* Work instructions *
Keep the pictures out and restate every record exactly.

* Records for the task *
/---

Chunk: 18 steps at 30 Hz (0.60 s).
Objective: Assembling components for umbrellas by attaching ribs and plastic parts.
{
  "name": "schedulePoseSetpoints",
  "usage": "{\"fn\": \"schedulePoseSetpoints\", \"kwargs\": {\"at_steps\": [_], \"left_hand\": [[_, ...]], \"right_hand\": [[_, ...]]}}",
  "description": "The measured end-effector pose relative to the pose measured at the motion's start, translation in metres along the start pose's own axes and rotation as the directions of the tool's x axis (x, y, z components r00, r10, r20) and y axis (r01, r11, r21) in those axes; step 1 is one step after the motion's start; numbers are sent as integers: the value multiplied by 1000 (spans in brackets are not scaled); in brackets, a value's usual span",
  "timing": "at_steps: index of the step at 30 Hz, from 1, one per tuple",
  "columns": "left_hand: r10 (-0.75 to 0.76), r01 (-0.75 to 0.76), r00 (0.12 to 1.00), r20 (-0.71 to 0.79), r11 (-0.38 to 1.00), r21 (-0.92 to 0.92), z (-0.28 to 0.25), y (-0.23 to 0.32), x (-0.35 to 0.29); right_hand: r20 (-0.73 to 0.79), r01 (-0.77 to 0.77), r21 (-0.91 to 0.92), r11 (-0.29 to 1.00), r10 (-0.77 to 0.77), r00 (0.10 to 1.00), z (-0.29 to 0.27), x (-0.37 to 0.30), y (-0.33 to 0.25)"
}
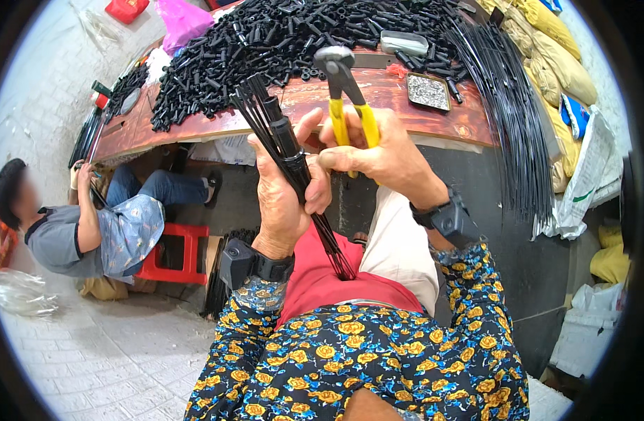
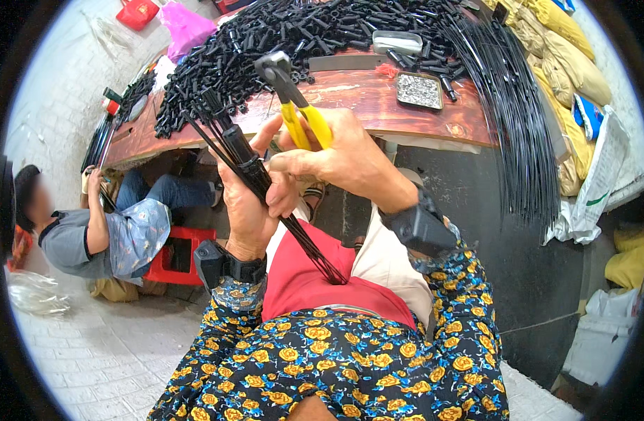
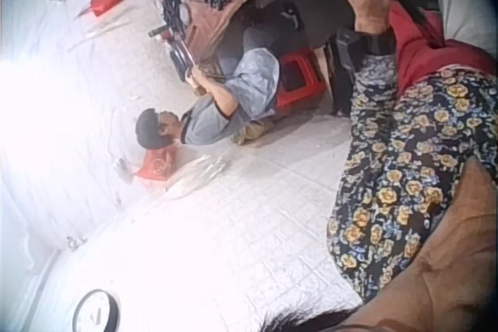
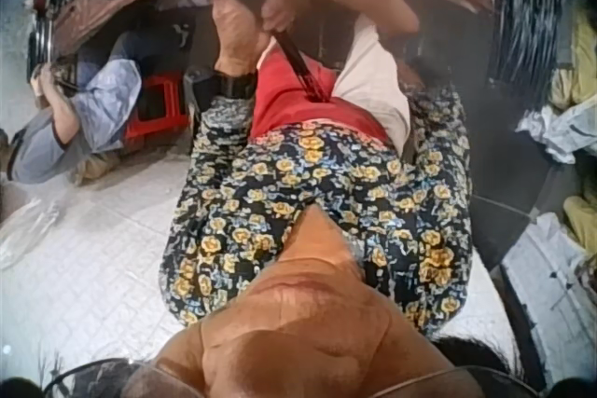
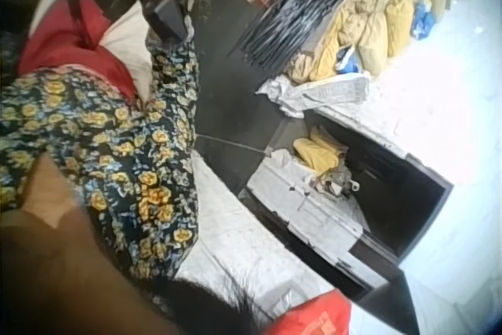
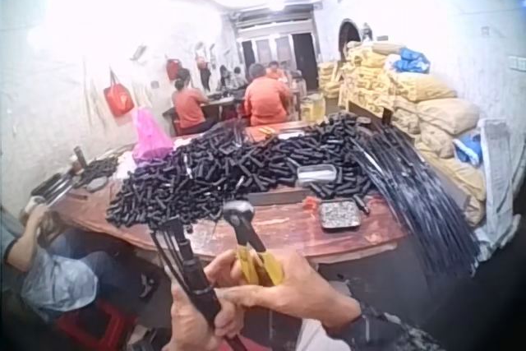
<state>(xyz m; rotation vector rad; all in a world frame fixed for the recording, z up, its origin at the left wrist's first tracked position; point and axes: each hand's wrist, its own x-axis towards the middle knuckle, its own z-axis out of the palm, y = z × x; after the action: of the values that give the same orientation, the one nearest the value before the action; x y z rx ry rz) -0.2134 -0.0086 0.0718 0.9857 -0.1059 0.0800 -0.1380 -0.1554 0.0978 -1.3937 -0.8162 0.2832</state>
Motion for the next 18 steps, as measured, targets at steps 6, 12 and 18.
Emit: {"fn": "schedulePoseSetpoints", "kwargs": {"at_steps": [6, 12, 18], "left_hand": [[-72, 72, 994, -85, 997, -2, -13, 4, 2], [-112, 113, 992, -62, 994, 12, -12, 6, 5], [-107, 113, 988, -111, 992, 50, -6, 6, 5]], "right_hand": [[17, 7, -735, 678, 9, 1000, -22, -40, -2], [79, 58, -934, 354, 45, 996, -14, -37, -15], [34, 35, -915, 401, -9, 999, -14, -43, -11]]}}
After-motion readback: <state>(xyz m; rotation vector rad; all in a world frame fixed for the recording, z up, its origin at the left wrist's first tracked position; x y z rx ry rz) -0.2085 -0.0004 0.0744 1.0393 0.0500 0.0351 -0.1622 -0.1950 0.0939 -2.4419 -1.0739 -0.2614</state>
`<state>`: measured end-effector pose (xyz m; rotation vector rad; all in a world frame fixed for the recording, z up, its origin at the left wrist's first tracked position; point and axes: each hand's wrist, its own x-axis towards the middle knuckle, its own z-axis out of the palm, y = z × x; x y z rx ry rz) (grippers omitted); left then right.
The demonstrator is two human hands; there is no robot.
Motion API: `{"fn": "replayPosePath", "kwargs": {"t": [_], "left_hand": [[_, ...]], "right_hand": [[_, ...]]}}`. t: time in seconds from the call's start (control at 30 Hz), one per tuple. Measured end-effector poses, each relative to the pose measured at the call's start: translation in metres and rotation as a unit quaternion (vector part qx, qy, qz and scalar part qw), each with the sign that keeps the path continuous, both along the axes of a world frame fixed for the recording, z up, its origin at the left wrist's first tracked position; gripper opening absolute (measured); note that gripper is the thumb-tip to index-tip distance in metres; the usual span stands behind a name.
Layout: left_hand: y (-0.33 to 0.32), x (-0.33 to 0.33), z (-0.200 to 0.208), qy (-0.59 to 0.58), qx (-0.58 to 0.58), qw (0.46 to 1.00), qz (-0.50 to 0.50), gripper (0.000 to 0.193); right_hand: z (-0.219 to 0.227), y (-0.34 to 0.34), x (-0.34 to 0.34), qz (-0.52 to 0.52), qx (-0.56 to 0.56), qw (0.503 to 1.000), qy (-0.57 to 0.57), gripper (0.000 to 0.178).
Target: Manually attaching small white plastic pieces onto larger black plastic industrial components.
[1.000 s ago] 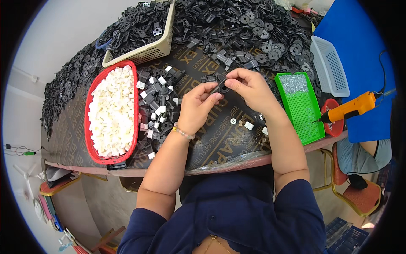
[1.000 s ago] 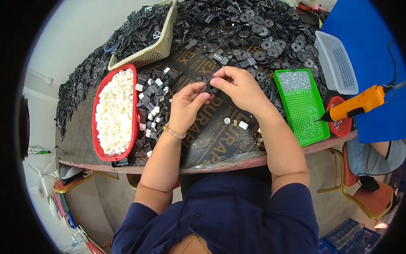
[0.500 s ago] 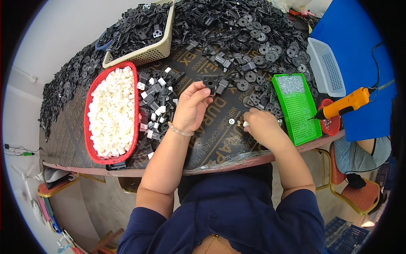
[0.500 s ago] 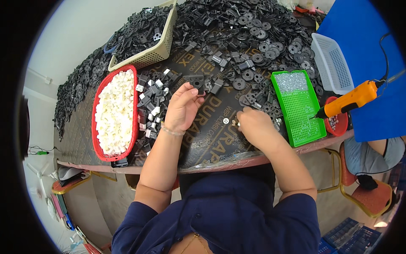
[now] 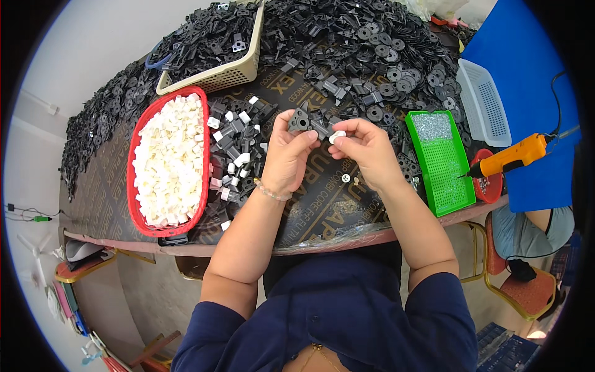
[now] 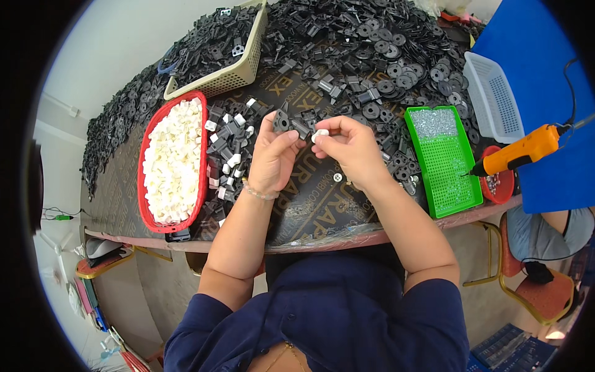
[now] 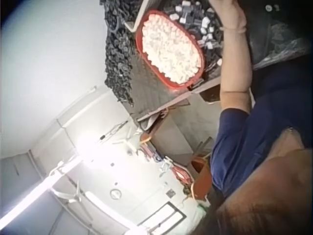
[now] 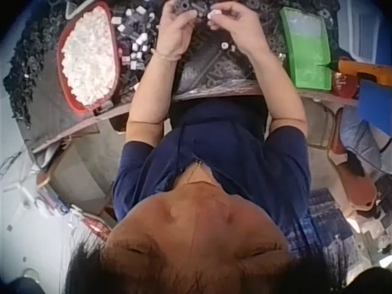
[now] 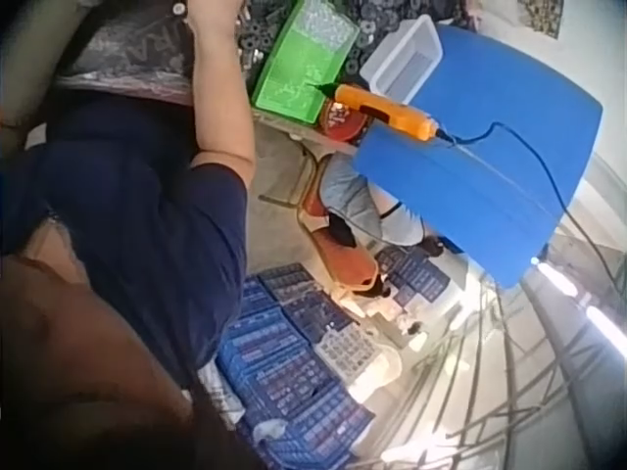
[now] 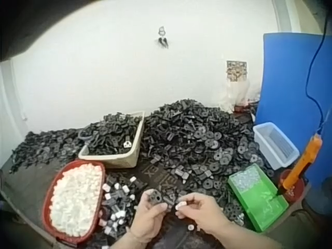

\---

* Written answer *
Chunk: 18 steps at 30 Hz (0.60 s).
Objective: Assembling components for umbrellas by attaching ribs and plastic parts.
{
  "name": "schedulePoseSetpoints",
  "usage": "{\"fn\": \"schedulePoseSetpoints\", \"kwargs\": {\"at_steps\": [_], \"left_hand\": [[_, ...]], \"right_hand\": [[_, ...]]}}",
  "description": "The measured end-effector pose relative to the pose measured at the motion's start, translation in metres along the start pose's own axes and rotation as the directions of the tool's x axis (x, y, z components r00, r10, r20) and y axis (r01, r11, r21) in those axes; step 1 is one step after the motion's start; numbers are sent as integers: the value multiplied by 1000 (spans in brackets are not scaled); in brackets, a value's usual span",
  "timing": "at_steps: index of the step at 30 Hz, from 1, one per tuple",
  "columns": "left_hand: r10 (-0.75 to 0.76), r01 (-0.75 to 0.76), r00 (0.12 to 1.00), r20 (-0.71 to 0.79), r11 (-0.38 to 1.00), r21 (-0.92 to 0.92), z (-0.28 to 0.25), y (-0.23 to 0.32), x (-0.35 to 0.29); right_hand: r20 (-0.73 to 0.79), r01 (-0.77 to 0.77), r21 (-0.91 to 0.92), r11 (-0.29 to 1.00), r10 (-0.77 to 0.77), r00 (0.10 to 1.00), z (-0.29 to 0.27), x (-0.37 to 0.30), y (-0.33 to 0.25)"
}
<state>(xyz m; rotation vector rad; all in a world frame fixed for the recording, z up, its origin at the left wrist's first tracked position; point and axes: each hand's wrist, its own x-axis towards the middle knuckle, its own z-axis out of the palm, y = z × x; after the action: of the values that give the same orientation, the one nearest the value before the action; x y z rx ry rz) -0.2134 -0.0086 0.0718 0.9857 -0.1059 0.0800 -0.1380 -0.1554 0.0978 -1.3937 -0.8162 0.2832</state>
Motion for the next 18 steps, as measured, targets at steps 6, 12 and 18.
Emit: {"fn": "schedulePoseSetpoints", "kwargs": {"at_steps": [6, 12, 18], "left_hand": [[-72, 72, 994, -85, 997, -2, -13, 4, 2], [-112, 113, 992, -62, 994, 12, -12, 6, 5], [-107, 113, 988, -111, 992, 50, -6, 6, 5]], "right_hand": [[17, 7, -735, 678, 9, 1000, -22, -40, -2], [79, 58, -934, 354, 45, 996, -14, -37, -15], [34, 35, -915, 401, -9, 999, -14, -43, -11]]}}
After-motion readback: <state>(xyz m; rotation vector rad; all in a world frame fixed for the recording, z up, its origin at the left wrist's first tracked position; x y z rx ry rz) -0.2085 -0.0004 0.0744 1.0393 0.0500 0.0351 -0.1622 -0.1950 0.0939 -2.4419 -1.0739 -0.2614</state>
`<state>`: measured end-effector pose (xyz m; rotation vector rad; all in a world frame fixed for the recording, z up, its origin at the left wrist's first tracked position; point and axes: each hand's wrist, its own x-axis towards the middle knuckle, its own z-axis out of the palm, y = z × x; x y z rx ry rz) (grippers omitted); left then right.
The demonstrator is two human hands; there is no robot.
Motion API: `{"fn": "replayPosePath", "kwargs": {"t": [_], "left_hand": [[_, ...]], "right_hand": [[_, ...]]}}`. t: time in seconds from the call's start (control at 30 Hz), one per tuple. Measured end-effector poses, each relative to the pose measured at the call's start: translation in metres and rotation as a unit quaternion (vector part qx, qy, qz and scalar part qw), each with the sign that keeps the path continuous, both along the axes of a world frame fixed for the recording, z up, its origin at the left wrist's first tracked position; gripper opening absolute (measured); note that gripper is the thumb-tip to index-tip distance in metres; the usual span stands behind a name.
Layout: left_hand: y (-0.33 to 0.32), x (-0.33 to 0.33), z (-0.200 to 0.208), qy (-0.59 to 0.58), qx (-0.58 to 0.58), qw (0.46 to 1.00), qz (-0.50 to 0.50), gripper (0.000 to 0.193); right_hand: z (-0.219 to 0.227), y (-0.34 to 0.34), x (-0.34 to 0.34), qz (-0.52 to 0.52), qx (-0.56 to 0.56), qw (0.503 to 1.000), qy (-0.57 to 0.57), gripper (0.000 to 0.178).
Target: Manually attaching small white plastic pieces onto larger black plastic industrial components.
[1.000 s ago] 
[1.000 s ago] 
[0.500 s ago] 
[0.500 s ago] 
[now] 
[now] 
[now] 
[now] 
[now] 
[now] 

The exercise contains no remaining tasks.